A 38-year-old bachelor, Sheftel has a reputation as a playboy and as a political right-winger--images he does little to counter.

“I consider myself not to be a square-minded person,” he said. “Generally speaking, I consider myself a right-winger, for example. But the way I dress, the pubs I go to, are anything but what you would expect of a right-wing person.”

As Sheftel spoke, he was sipping a bloody Mary in the artifact-filled living room of his small, three-room Tel Aviv apartment. He wore a white sweatshirt with a Japanese design on it plus jeans, tennis shoes and strings of white beads around his neck.

He drives a new white Porsche sports car and travels abroad whenever he can. His apartment is filled with carved wooden figures from Africa and Brazil, Thai dolls, Egyptian wall decorations and a large ship model.
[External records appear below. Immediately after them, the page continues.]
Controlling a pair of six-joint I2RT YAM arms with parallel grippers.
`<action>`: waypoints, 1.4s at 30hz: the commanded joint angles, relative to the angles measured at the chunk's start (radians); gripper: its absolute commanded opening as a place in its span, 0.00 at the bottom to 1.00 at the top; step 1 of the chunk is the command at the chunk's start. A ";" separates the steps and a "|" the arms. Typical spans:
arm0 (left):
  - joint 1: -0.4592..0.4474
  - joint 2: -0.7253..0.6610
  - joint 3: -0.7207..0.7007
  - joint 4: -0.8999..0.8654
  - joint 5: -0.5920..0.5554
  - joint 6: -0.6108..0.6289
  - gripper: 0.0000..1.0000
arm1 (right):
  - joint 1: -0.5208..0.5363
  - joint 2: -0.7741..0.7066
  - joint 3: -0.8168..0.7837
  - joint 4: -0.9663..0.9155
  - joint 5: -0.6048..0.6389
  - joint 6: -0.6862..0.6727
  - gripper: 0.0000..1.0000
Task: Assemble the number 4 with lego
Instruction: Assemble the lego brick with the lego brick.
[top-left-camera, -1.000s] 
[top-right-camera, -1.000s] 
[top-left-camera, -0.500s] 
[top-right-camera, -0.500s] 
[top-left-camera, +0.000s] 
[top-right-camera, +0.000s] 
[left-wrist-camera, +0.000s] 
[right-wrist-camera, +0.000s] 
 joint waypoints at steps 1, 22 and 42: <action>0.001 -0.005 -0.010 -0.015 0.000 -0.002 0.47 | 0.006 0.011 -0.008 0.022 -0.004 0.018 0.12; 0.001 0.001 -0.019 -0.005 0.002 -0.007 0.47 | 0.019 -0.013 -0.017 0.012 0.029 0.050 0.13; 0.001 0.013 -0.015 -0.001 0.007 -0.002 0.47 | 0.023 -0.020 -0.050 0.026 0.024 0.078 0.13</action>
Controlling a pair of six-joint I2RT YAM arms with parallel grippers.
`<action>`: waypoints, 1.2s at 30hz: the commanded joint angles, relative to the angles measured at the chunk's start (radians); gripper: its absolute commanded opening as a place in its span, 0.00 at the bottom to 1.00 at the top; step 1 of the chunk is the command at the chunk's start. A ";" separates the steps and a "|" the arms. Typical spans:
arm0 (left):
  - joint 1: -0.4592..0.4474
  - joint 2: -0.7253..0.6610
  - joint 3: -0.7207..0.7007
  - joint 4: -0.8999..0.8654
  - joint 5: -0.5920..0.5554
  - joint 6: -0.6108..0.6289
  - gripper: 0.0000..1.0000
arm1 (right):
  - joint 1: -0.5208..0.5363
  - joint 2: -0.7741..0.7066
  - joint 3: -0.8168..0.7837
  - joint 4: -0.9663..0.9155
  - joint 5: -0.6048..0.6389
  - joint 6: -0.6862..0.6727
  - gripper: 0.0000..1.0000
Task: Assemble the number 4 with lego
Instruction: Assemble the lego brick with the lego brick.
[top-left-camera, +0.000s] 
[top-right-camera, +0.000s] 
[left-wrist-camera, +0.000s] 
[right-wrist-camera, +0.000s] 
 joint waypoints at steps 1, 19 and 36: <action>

He said he has a girlfriend “that I do not intend to marry” but that if he ever does take a wife, he would consider buying a home on the Israeli-occupied West Bank of the Jordan River.

Trial Gives Him a Laugh

In a country where it is rare to hear anyone speak about anything connected with the Holocaust in anything other than reverential tones, Sheftel told his weekend interviewer with a laugh that he had gotten a letter from a woman offering to help his defense of Demjanjuk.

“I’m ready to come and testify that this is not Ivan the Terrible,” he quoted the woman as writing. “My husband is Ivan the Terrible. He’s been torturing me for 26 years, every day.”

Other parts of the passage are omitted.